**REQUIRED ACTION:** Repeat every record below exactly, but leave out any pictures.

Start of AVAILABLE DATA

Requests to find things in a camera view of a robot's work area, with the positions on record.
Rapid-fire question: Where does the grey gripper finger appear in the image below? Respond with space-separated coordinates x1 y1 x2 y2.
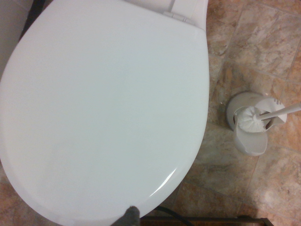
114 206 141 226

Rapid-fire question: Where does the white toilet brush holder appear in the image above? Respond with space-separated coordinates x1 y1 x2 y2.
226 90 289 157

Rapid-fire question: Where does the brown wooden platform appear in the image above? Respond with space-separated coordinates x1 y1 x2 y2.
140 216 271 226

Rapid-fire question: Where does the thick black cable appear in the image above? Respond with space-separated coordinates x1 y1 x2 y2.
156 205 190 226

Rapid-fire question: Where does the white toilet brush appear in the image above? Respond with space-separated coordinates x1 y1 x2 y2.
238 102 301 134

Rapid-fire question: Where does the white toilet seat lid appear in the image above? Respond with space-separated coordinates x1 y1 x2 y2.
0 0 211 226

End of AVAILABLE DATA

**OUTPUT OF THE EXERCISE:**
Requests to find things in a camera view of a robot's work area, with the positions on record.
Rapid-fire question: Where does the grey gripper finger appear in the image below? Respond with space-separated coordinates x1 y1 x2 y2.
114 206 141 226

Rapid-fire question: Where does the white toilet brush holder appear in the image above? Respond with space-separated coordinates x1 y1 x2 y2.
226 90 289 157

Rapid-fire question: Where does the brown wooden platform appear in the image above? Respond with space-separated coordinates x1 y1 x2 y2.
140 216 271 226

Rapid-fire question: Where does the thick black cable appear in the image above? Respond with space-separated coordinates x1 y1 x2 y2.
156 205 190 226

Rapid-fire question: Where does the white toilet brush appear in the image above? Respond with space-separated coordinates x1 y1 x2 y2.
238 102 301 134

Rapid-fire question: Where does the white toilet seat lid appear in the image above? Respond with space-separated coordinates x1 y1 x2 y2.
0 0 211 226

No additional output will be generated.